Saint-Vaast-la-Hougue is a small port on the east coast of the Cotentin peninsula, some ten miles east of Cherbourg. Turner was there in 1826, arriving at Cherbourg on 9 September (Warrell, op. cit., p.31); a rough pencil drawing in the 'Contances and Mont St Michel' sketchbook shows the cattle to be seen in the centre of the present watercolour (Turner Bequest CCL f. 53 verso; Warrell, op. cit., p. 32, illustrated fig. 13). As well as another drawing in the sketchbook (TB CCL 50; see Warrell, op. cit., p. 217, no. 37) three if not four 'colour beginnings' may have led to the present watercolour: TB CCXX L (Warrell, op. cit., p. 217, no. 37, illustrated p. 171, fig. 168), and CCLXIII 143, 295 and 326 (see Shanes, Turner's Watercolour Explorations, loc. cit.)
None of the sketches shows the crowd of fishermen and women jousting in boats that fills most of the foreground of this watercolour. Shanes suggests ('A Happy Coincidence', loc. cit.) that Turner made up a 'local pastime' in tribute to the great naval battle of June 1692 at La Hougue, just offshore from St-Vaast when the Anglo-Dutch fleet roundly defeated a French fleet supporting the return of the deposed James II, an event that could have been brought to Turner's attention some years earlier when Benjamin West exhibited a second version of his Battle of La Hougue in his own studio in 1806 (H.v. Erffa and A. Staley, The Paintings of Benjamin West, New Haven and London, 1986, p. 210, no. 90, illustrated; the earlier version, at the Royal Academy in 1780, is ibid, pp. 209-10, no. 90, illustrated in colour pp. 71-3).

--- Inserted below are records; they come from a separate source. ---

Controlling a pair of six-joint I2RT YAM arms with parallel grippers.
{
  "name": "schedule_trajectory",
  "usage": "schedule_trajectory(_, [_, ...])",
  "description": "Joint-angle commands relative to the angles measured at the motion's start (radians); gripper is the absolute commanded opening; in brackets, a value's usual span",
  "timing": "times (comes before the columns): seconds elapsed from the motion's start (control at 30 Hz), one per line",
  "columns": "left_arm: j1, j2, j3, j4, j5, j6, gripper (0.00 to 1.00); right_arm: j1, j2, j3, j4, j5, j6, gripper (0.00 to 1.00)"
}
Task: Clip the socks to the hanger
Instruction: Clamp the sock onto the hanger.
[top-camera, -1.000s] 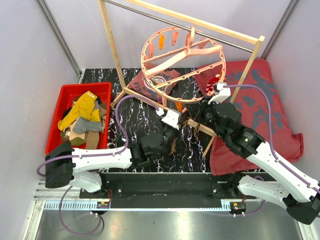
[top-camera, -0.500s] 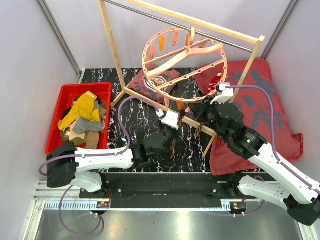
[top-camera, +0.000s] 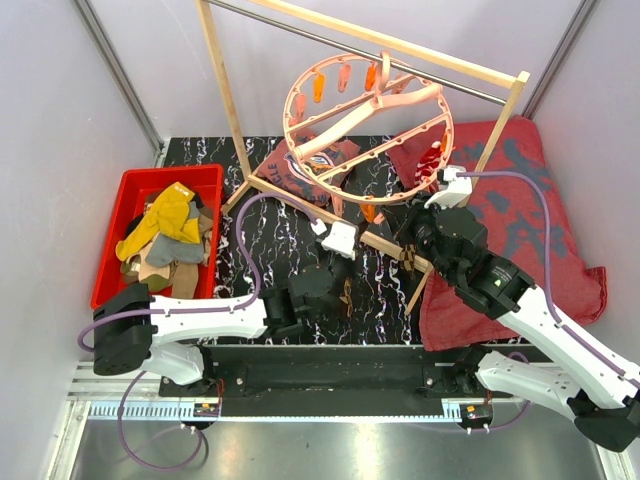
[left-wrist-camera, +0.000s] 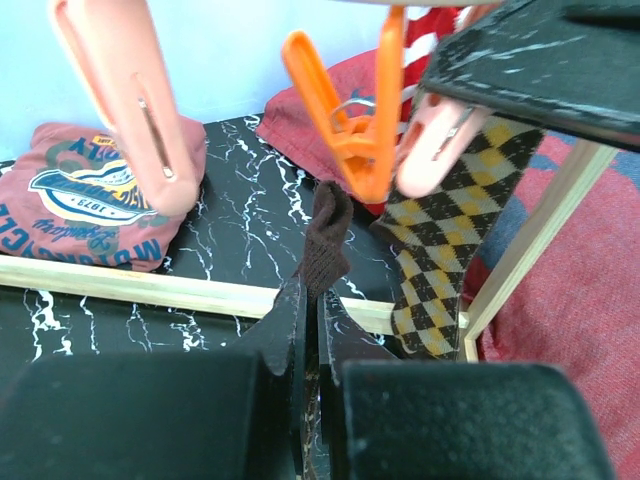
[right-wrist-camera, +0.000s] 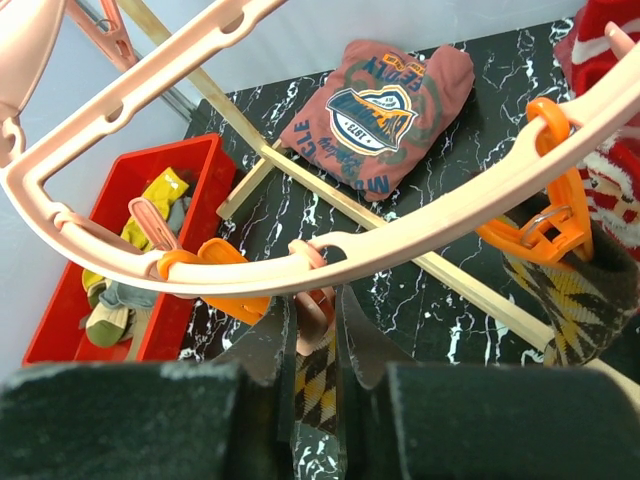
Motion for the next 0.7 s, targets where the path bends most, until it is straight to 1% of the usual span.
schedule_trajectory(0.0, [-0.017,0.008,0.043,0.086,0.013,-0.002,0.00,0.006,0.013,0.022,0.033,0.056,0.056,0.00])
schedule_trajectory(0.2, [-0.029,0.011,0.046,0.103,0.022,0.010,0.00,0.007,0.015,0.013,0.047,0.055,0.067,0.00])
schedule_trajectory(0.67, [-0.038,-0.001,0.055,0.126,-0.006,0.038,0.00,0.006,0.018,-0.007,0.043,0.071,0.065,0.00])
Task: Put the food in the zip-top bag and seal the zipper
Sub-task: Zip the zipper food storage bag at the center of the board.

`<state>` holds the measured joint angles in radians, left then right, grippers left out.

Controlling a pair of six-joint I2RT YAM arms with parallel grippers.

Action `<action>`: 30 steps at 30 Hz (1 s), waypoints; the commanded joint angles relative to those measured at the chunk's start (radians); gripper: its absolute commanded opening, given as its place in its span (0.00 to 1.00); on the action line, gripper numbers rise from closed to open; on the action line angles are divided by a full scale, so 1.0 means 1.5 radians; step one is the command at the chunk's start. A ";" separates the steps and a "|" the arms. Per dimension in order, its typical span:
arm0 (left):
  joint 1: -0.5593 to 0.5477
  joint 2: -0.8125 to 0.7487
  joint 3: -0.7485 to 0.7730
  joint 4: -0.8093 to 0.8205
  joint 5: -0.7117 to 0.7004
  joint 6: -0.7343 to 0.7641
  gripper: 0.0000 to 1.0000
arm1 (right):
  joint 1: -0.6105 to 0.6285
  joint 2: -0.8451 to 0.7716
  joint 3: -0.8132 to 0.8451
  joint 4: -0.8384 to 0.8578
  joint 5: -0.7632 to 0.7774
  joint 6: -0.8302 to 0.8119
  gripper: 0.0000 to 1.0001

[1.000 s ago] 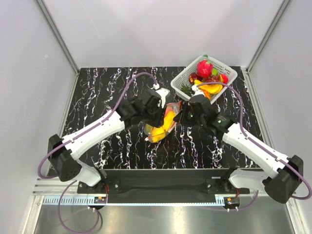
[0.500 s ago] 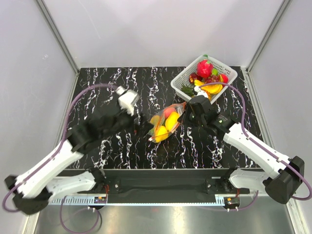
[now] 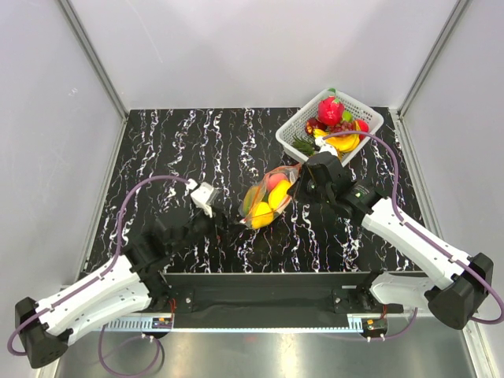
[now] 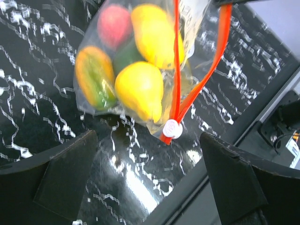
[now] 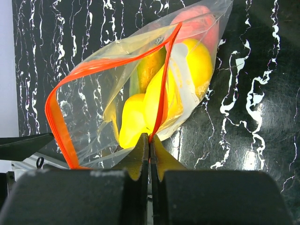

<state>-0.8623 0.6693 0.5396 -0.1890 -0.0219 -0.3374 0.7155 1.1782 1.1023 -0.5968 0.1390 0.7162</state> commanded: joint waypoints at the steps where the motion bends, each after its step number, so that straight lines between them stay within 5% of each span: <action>1: -0.003 -0.041 -0.031 0.138 -0.007 0.026 0.98 | 0.005 -0.007 0.033 0.010 0.024 0.006 0.00; 6: -0.005 -0.029 -0.070 0.187 0.011 0.053 0.96 | 0.005 -0.007 0.039 0.007 0.026 0.005 0.00; 10: -0.024 -0.046 -0.152 0.342 0.043 0.121 0.99 | 0.005 -0.008 0.039 0.007 0.035 0.008 0.00; 30: -0.025 0.060 -0.213 0.509 0.012 0.270 0.82 | 0.005 -0.004 0.045 0.011 0.037 0.024 0.00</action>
<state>-0.8951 0.7406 0.2195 0.4328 -0.0105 0.0311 0.7155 1.1812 1.1202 -0.6041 0.1673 0.7349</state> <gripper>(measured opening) 0.829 0.012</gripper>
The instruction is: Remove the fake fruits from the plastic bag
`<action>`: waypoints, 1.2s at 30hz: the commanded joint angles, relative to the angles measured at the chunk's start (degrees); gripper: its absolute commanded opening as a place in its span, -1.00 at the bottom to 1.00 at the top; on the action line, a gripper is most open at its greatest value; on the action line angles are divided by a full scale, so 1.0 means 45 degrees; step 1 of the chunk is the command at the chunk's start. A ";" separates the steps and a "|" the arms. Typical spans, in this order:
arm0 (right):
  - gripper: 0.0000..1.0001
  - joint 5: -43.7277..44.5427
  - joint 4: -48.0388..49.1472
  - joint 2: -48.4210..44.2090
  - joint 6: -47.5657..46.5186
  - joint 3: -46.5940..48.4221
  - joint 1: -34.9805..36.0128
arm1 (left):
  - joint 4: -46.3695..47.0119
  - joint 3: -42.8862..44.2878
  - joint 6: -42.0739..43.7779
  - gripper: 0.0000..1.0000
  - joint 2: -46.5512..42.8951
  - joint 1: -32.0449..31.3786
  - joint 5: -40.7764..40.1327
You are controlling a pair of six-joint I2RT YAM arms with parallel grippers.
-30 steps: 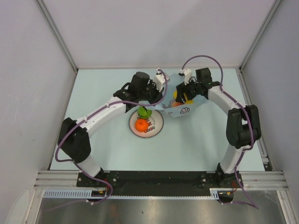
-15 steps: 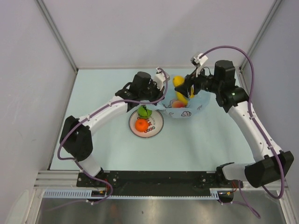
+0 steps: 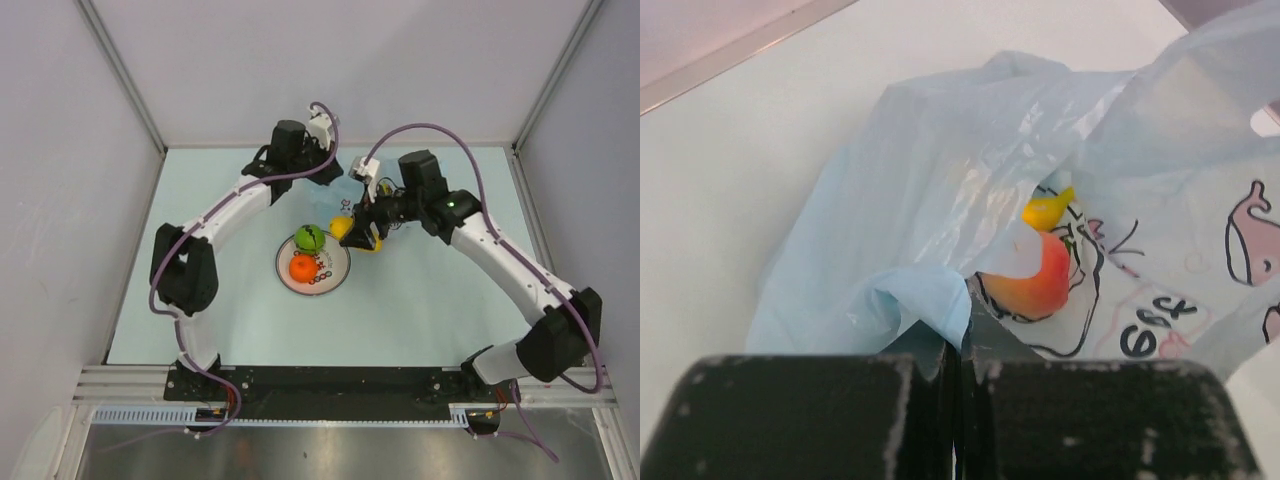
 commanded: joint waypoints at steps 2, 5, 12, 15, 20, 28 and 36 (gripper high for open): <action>-0.59 -0.0088 0.1468 0.1691 0.2402 -0.0370 0.0623 | 0.0545 0.1766 -0.0964 -0.99 0.1079 0.0164 0.1446; -0.53 0.0652 0.2463 0.2863 0.3594 -0.0389 0.0818 | 0.0779 0.1962 -0.1375 -0.99 0.1080 0.0164 0.1583; -0.60 0.2295 0.3598 0.4875 0.7148 -0.0350 -0.0213 | 0.1015 0.1435 -0.0829 -1.00 0.0319 -0.0207 0.0607; -0.60 0.2315 0.3813 0.5617 0.8203 -0.0350 -0.0527 | 0.1014 0.1318 -0.0867 -0.99 0.0162 -0.0265 0.0548; -0.55 0.2647 0.4165 0.6554 0.9628 -0.0350 -0.0821 | 0.0995 0.1103 -0.0965 -0.99 -0.0111 -0.0324 0.0607; -0.48 0.2394 0.4614 0.7357 1.0236 -0.0253 -0.0724 | 0.1053 0.0927 -0.1063 -0.99 -0.0190 -0.0324 0.0724; -0.23 0.2491 0.4829 0.8156 1.0666 -0.0077 -0.0704 | 0.0995 0.1200 -0.1024 -0.99 -0.0053 -0.0324 0.0705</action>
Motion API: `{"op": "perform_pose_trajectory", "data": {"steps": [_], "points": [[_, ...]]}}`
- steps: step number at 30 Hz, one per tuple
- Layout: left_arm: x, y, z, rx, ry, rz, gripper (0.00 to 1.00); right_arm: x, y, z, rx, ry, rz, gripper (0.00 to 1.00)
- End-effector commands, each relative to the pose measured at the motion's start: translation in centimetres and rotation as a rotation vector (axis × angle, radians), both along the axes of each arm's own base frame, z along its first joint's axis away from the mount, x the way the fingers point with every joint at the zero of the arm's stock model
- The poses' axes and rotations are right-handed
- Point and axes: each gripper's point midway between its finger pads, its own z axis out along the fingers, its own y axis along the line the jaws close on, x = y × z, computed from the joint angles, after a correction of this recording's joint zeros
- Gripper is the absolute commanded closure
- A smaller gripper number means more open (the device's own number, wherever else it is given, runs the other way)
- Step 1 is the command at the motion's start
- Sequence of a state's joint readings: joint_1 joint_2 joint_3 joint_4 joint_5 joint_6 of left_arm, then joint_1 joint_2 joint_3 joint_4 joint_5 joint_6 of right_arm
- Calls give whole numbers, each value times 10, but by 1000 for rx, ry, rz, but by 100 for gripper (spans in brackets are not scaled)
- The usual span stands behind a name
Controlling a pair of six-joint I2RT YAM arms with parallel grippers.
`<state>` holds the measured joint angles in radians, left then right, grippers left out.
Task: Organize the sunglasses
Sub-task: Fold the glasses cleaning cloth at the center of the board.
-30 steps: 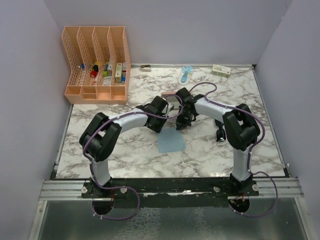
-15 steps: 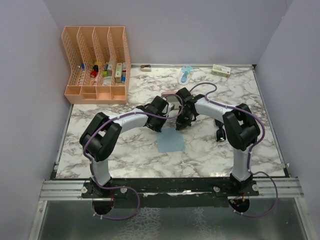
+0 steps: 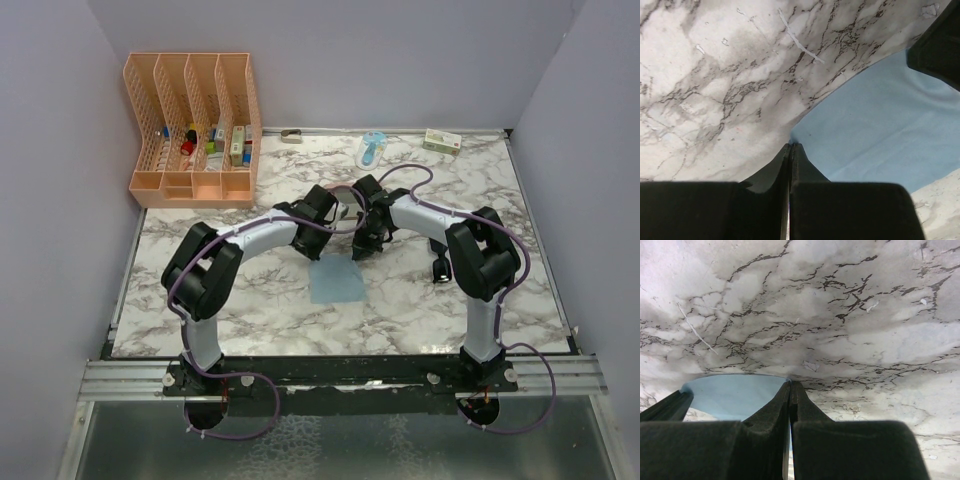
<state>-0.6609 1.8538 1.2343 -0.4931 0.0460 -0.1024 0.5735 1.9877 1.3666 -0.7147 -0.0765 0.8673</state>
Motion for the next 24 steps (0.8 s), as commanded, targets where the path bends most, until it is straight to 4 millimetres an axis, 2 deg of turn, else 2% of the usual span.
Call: {"op": "perform_pose_trajectory", "data": {"steps": [1, 11, 17, 19, 24], "points": [[16, 1, 14, 10, -37, 1, 100, 1, -15, -6, -75, -11, 7, 99], [25, -9, 30, -32, -68, -20, 100, 26, -3, 24, -35, -103, 12, 99], [34, -6, 36, -27, -99, -22, 100, 33, -2, 37, -35, -129, 8, 99], [43, -8, 45, -40, -122, -18, 100, 35, -1, 40, -33, -138, 10, 99], [57, -6, 53, -47, -148, -2, 100, 38, -1, 47, -26, -165, 17, 99]]}}
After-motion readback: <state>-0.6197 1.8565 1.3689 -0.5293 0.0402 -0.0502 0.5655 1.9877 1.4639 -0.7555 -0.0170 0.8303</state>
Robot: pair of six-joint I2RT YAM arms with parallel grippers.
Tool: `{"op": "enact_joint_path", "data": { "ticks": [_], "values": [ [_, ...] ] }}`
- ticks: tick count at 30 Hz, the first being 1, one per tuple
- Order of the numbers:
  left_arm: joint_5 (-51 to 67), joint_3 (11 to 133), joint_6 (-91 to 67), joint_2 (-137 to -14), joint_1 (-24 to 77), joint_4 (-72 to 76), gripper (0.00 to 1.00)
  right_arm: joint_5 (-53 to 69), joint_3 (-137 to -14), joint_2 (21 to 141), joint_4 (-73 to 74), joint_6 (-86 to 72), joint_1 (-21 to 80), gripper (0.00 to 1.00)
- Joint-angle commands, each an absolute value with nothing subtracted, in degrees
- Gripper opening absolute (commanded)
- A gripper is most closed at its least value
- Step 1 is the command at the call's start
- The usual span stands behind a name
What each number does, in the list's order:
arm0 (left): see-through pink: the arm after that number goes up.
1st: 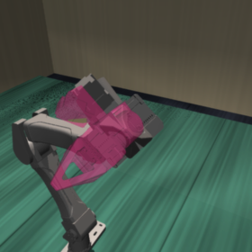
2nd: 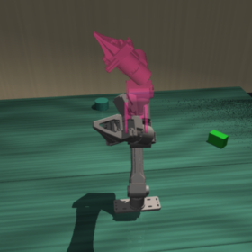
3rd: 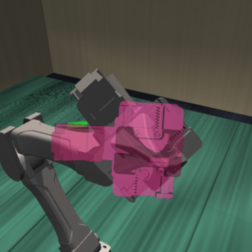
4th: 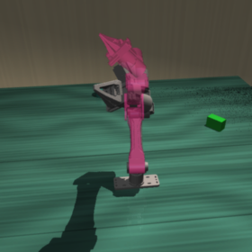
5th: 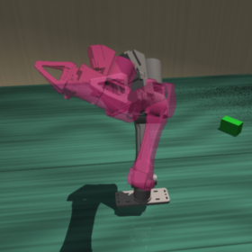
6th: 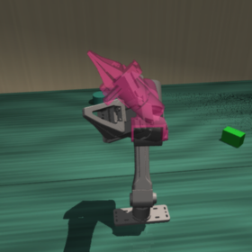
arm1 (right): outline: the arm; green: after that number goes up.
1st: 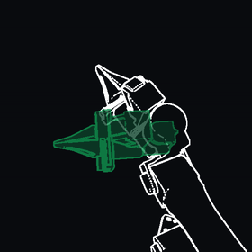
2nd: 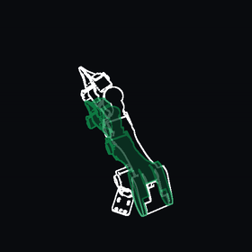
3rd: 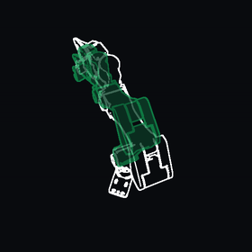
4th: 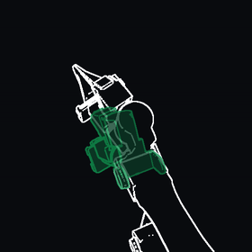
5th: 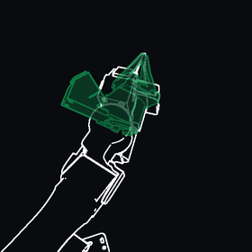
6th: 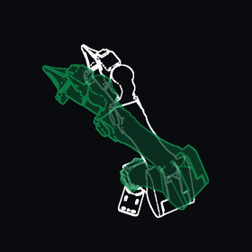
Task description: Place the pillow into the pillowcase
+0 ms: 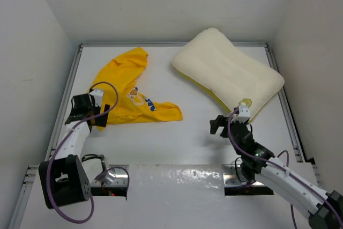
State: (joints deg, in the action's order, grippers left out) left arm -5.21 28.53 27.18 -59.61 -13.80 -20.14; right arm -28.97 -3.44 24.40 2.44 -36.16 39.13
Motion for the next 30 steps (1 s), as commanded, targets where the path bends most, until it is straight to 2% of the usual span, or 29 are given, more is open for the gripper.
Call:
{"op": "enact_joint_path", "data": {
  "ticks": [1, 4, 8, 10, 11, 12, 14, 18, 20, 25, 27, 30],
  "values": [
    [3.73, 31.81, 31.35, -56.7, -13.71, -22.57, 1.0, -29.19, -5.62, 24.78, 1.41, -33.85, 39.2, 0.99],
    [12.99, 35.85, 35.75, -56.07, -13.62, -27.59, 1.0, -26.82, -7.81, 26.36, 0.0, -30.24, 39.2, 0.99],
    [14.68, 42.26, 36.56, -57.13, -12.14, -28.39, 0.99, -14.28, -12.46, 34.68, -8.32, -24.71, 39.2, 0.99],
    [14.15, 44.98, 36.74, -57.13, -10.29, -29.35, 0.91, -8.82, -16.32, 41.1, -9.49, -23.65, 39.55, 0.95],
    [14.32, 45.7, 36.74, -57.22, -9.76, -29.79, 0.89, -8.09, -22.26, 49.57, -8.01, -22.34, 40.25, 0.9],
    [14.41, 46.23, 37.0, -57.22, -9.06, -30.23, 0.81, -8.61, -25.63, 54.18, -6.61, -20.93, 41.91, 0.87],
    [15.2, 47.02, 36.91, -57.3, -6.51, -31.72, 0.77, -15.54, -34.84, 66.72, -4.57, -14.26, 50.86, 0.87],
    [16.0, 46.06, 37.79, -57.66, -1.77, -34.63, 0.85, -8.89, -40.69, 79.76, -12.72, -10.11, 55.81, 0.93],
    [13.55, 43.43, 37.36, -58.27, -0.62, -32.0, 0.87, -5.65, -42.35, 84.61, -20.54, -9.58, 55.9, 0.94],
    [9.41, 40.96, 36.39, -64.5, 0.88, -23.47, 0.86, -1.85, -53.49, 102.46, -25.4, -11.51, 55.99, 0.92],
    [9.14, 41.66, 36.91, -68.71, 1.14, -22.07, 0.83, -3.94, -57.02, 108.86, -23.48, -11.69, 55.81, 0.91],
    [8.17, 42.1, 38.14, -73.9, 2.11, -21.88, 0.74, -5.01, -61.43, 113.19, -21.8, -13.61, 55.11, 0.78]
  ]
}}
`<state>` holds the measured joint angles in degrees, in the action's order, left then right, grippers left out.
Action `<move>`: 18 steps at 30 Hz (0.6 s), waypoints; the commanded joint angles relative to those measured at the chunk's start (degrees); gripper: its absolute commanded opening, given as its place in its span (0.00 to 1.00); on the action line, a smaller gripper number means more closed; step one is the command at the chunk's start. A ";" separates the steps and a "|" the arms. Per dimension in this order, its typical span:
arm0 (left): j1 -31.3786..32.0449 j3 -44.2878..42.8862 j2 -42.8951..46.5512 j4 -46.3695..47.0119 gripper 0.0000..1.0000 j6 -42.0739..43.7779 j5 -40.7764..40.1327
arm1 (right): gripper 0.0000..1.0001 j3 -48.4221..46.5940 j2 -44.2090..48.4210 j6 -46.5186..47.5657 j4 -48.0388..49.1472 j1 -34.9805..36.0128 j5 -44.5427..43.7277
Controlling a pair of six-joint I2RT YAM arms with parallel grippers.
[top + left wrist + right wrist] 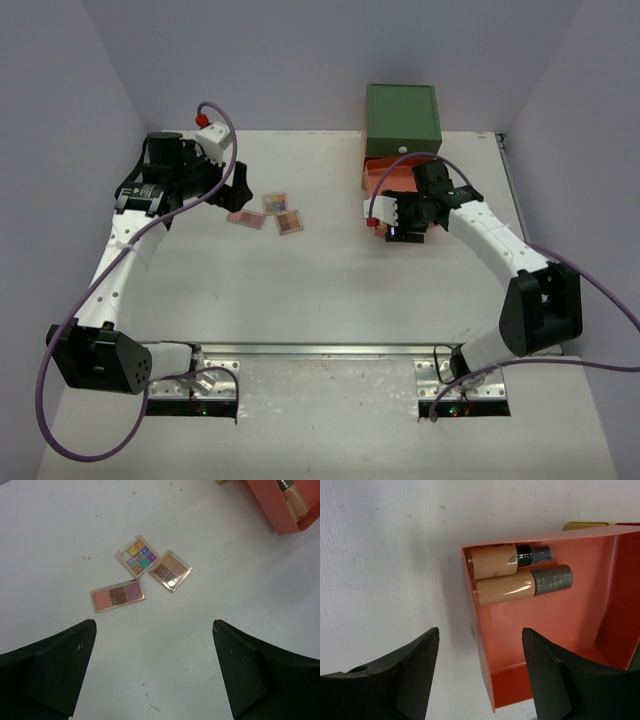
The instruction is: Organize the makeup
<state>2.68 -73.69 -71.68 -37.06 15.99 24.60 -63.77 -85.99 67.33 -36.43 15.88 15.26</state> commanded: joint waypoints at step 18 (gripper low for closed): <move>0.22 -1.77 -1.23 1.95 1.00 0.95 -1.72 | 0.50 -7.02 -9.45 5.30 -1.72 -0.60 -0.97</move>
<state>2.68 -73.71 -73.02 -37.08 16.23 23.23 -68.85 -94.35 72.25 -37.83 15.85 14.86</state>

Shanes also suggests ('A Happy Coincidence') that the finished watercolour could have been one of a group of works designed to be engraved for The Keepsake, for which Turner supplied illustrations between 1830 and 1834. He also notes its similarity to the finished watercolour of Granville (sold Sotheby's, London, 18 July 1970, lot 94; A. Wilton, The Life and Work of J.M.W. Turner, Fribourg and London, 1979, p. 424, no. 1050; illustrated Warrell, op. cit., p. 169, fig. 166). However, Warrell has suggested that these two works, together with Le Havre (Indianapolis Museum of Art; Wilton loc. cit., no. 1048, illustrated), were all three done in connection with a projected publication of 'a work of twelve numbers, to be called 'The English Channel or La Manche', mentioned by the potential publishers John and Arthur Arch in a letter of 16 January 1827 (see Warrell, op. cit., pp. 158 and 211 no. 4, and, for the project as a whole, pp. 158-71). For this reason Warrell advances Shanes's suggested date for the present watercolour of 'circa 1830' to '?1827'. He also suggests a number of English subjects as comparisons (ibid., pp. 169-71).
The first known owner of this watercolour, John Edward Taylor (1830-1905) was the proprietor, and son of the founder in 1821, of The Manchester Guardian and owned some 125 works by Turner, 22 of which he gave to the Whitworth Art Gallery, Manchester, in 1892.